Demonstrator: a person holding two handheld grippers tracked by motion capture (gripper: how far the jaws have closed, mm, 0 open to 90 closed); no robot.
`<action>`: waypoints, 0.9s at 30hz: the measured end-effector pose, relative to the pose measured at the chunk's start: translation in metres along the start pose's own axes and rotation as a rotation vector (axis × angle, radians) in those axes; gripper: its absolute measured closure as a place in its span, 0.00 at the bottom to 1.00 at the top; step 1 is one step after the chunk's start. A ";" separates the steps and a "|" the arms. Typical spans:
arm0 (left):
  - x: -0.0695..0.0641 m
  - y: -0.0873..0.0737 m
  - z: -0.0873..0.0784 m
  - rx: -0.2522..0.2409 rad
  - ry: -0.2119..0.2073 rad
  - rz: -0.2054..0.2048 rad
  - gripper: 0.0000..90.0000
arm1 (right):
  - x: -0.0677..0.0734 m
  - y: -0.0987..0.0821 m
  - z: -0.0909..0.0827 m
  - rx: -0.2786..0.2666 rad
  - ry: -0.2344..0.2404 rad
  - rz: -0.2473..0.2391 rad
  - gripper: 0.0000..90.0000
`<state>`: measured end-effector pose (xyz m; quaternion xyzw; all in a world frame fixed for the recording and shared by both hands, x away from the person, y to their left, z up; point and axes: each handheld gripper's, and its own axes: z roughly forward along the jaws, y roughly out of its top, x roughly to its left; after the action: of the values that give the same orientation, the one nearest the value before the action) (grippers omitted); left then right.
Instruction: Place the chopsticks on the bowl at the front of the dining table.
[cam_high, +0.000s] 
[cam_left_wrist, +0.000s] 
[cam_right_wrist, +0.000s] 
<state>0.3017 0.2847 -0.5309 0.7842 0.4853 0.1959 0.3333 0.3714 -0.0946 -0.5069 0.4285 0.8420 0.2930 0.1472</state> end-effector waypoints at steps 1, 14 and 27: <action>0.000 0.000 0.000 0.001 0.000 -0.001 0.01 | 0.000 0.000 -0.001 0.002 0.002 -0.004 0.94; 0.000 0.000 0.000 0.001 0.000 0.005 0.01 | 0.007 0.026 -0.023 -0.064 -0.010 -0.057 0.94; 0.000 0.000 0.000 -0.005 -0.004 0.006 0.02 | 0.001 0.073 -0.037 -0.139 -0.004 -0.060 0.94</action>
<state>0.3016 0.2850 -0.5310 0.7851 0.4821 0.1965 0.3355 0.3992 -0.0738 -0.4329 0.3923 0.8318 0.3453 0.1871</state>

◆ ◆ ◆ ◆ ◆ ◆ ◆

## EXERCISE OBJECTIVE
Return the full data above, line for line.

## RESULT OF THIS TASK
Demonstrator: a person holding two handheld grippers tracked by motion capture (gripper: how far the jaws have closed, mm, 0 open to 90 closed); no robot.
`<action>`: waypoints, 0.9s at 30hz: the measured end-effector pose, relative to the pose measured at the chunk's start: translation in metres along the start pose's own axes and rotation as a rotation vector (axis × angle, radians) in those axes; gripper: its absolute measured closure as a place in its span, 0.00 at the bottom to 1.00 at the top; step 1 is one step after the chunk's start. A ";" separates the steps and a "|" the arms. Typical spans:
arm0 (left):
  - x: -0.0695..0.0641 m
  - y: -0.0873..0.0737 m
  - z: -0.0873..0.0784 m
  - rx: -0.2522..0.2409 rad
  - ry: -0.2119..0.2073 rad
  - rz: -0.2054..0.2048 rad
  - gripper: 0.0000..90.0000
arm1 (right):
  - x: -0.0677..0.0734 m
  - y: -0.0987..0.0821 m
  - z: -0.0909..0.0827 m
  - rx: -0.2786..0.2666 rad
  - ry: -0.2344..0.2404 rad
  - rz: -0.2473..0.2391 rad
  - gripper: 0.0000..90.0000
`<state>`: measured end-effector pose (xyz m; quaternion xyzw; all in a world frame fixed for the recording and shared by both hands, x away from the person, y to their left, z up; point and axes: each handheld gripper's, and its own axes: z roughly forward along the jaws, y roughly out of its top, x roughly to its left; after the action: of the values that give the same orientation, the one nearest the value before the action) (grippers omitted); left then right.
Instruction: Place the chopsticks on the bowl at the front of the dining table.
[cam_high, +0.000s] 
[cam_left_wrist, +0.000s] 
[cam_right_wrist, +0.000s] 
<state>0.3017 0.2847 -0.5309 0.7842 0.4853 0.1959 0.3333 0.3714 -0.0946 -0.5069 0.4285 0.8420 0.2930 0.1472</state> end-effector waypoints at steps 1, 14 and 27: <action>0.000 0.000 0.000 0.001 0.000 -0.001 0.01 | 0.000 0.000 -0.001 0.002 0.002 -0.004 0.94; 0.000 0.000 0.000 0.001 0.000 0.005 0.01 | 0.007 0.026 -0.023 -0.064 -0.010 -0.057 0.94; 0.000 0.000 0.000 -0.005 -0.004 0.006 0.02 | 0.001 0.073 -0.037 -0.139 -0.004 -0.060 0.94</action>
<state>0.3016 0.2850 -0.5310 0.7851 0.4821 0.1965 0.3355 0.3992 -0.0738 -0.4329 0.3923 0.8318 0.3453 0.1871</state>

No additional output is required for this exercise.